Task item:
Among the lines below, count those containing the word "each". Give the number only.

Information supplied:
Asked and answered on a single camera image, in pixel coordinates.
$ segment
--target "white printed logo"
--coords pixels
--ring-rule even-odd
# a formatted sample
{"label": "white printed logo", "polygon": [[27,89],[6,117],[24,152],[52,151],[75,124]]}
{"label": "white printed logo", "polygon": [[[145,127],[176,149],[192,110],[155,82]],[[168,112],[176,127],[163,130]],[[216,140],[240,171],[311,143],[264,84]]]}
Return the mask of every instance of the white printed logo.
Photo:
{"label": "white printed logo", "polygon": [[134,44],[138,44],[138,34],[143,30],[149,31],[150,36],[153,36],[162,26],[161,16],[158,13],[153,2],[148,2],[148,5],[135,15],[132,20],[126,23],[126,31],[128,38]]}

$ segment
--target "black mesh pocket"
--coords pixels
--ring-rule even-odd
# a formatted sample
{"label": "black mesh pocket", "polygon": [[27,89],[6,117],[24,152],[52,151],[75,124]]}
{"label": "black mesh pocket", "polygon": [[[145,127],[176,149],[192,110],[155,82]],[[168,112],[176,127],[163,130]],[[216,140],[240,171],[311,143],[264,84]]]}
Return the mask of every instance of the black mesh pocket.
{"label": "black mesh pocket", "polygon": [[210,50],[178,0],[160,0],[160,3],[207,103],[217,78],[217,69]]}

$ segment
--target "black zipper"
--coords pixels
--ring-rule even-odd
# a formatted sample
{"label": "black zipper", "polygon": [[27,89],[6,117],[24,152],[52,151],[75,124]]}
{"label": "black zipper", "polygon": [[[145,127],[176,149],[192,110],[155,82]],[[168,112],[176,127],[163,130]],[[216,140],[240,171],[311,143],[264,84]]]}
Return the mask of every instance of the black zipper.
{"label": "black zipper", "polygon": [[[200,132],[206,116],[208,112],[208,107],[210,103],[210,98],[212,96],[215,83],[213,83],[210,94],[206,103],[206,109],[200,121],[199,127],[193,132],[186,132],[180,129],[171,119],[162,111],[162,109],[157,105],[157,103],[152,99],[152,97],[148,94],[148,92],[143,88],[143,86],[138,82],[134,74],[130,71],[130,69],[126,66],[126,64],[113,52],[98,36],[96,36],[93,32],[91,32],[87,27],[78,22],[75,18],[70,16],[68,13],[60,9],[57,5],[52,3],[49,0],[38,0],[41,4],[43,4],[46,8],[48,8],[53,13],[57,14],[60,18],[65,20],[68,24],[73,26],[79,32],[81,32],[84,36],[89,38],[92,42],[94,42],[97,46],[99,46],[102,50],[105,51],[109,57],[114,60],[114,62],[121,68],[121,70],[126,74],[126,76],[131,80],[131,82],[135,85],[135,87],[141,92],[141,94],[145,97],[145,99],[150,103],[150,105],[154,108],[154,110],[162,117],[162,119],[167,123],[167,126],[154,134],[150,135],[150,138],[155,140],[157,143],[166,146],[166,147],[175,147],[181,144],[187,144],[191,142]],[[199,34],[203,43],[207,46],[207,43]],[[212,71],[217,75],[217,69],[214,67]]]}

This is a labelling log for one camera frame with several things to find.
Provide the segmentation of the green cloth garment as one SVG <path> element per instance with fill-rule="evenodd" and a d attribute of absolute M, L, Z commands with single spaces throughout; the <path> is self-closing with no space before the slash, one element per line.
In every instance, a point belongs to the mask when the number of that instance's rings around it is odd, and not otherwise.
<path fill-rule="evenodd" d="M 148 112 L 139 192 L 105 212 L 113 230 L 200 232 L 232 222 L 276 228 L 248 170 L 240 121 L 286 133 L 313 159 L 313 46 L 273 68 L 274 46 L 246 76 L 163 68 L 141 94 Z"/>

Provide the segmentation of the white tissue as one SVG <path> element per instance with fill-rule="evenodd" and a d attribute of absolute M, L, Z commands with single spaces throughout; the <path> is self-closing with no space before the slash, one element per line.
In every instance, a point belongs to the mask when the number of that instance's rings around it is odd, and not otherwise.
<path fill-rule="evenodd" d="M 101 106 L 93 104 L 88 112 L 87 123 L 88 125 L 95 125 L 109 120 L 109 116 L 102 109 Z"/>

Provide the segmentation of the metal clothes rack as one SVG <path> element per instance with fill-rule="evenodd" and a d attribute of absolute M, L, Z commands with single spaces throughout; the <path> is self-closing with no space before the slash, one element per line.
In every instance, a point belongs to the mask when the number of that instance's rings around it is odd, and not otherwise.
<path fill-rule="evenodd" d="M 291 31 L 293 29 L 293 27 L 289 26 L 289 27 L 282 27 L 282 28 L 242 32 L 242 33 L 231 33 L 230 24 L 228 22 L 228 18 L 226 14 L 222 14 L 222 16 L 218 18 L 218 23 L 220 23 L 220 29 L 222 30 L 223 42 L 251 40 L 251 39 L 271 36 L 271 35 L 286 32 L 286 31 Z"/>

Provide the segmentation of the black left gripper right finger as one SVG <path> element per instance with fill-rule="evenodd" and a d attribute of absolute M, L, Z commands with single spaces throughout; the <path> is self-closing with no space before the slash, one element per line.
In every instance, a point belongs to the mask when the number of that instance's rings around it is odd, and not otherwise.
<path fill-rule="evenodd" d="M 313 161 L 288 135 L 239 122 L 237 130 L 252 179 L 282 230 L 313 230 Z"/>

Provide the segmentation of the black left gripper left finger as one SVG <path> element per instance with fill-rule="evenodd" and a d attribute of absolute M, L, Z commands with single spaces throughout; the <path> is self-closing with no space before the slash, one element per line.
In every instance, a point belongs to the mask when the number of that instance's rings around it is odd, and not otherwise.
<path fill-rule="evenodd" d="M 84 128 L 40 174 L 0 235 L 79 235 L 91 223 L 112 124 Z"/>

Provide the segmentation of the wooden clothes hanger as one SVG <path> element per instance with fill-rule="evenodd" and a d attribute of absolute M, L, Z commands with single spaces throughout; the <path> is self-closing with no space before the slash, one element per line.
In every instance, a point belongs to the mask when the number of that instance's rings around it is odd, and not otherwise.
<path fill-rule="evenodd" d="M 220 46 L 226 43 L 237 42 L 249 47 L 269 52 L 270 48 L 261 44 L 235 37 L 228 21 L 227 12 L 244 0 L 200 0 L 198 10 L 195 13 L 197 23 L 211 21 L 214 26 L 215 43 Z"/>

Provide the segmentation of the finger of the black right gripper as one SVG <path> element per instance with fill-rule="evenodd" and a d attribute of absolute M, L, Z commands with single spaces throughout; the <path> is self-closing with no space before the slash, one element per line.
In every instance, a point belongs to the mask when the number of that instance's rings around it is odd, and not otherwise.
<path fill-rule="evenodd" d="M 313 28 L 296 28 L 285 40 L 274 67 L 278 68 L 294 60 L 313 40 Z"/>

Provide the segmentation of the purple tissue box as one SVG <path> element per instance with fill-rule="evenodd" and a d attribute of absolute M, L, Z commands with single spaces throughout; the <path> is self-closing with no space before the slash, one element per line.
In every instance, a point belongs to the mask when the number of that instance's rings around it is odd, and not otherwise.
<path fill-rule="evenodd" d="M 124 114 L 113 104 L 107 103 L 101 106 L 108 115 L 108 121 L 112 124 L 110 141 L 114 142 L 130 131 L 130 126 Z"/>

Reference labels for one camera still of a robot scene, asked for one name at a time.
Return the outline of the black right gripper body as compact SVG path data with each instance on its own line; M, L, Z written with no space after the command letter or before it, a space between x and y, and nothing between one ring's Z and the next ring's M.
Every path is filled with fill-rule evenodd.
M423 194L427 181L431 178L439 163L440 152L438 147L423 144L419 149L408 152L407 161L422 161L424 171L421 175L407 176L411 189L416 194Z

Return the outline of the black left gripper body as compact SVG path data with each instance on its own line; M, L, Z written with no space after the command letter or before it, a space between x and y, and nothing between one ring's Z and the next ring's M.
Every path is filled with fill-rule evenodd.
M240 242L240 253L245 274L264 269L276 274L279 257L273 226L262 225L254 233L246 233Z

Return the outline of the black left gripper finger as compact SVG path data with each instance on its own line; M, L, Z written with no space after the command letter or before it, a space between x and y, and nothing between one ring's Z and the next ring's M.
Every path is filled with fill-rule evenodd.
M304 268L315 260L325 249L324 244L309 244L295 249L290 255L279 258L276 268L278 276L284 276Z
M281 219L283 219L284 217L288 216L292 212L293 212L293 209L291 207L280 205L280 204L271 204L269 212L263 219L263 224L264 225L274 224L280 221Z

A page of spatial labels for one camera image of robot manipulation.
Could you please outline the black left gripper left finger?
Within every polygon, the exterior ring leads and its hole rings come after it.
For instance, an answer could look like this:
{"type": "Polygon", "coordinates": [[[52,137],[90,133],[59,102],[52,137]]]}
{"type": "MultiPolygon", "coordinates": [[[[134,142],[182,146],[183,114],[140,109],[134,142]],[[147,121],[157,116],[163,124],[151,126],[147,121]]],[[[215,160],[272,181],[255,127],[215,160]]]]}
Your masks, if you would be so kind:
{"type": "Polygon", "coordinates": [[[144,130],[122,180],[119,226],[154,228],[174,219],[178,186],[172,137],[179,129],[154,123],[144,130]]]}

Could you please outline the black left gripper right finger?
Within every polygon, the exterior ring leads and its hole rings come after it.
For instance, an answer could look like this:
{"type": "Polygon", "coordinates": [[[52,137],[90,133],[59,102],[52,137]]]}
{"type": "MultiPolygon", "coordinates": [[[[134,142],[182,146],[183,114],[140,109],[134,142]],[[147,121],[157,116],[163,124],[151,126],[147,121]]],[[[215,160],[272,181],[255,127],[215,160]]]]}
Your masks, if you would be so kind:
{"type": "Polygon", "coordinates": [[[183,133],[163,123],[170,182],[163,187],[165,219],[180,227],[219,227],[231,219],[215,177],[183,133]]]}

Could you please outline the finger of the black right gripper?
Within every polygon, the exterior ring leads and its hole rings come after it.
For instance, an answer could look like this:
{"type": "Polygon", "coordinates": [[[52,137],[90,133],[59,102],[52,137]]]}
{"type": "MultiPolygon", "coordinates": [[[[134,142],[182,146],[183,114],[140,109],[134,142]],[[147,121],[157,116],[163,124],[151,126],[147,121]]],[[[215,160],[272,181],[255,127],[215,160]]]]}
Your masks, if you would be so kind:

Expected answer:
3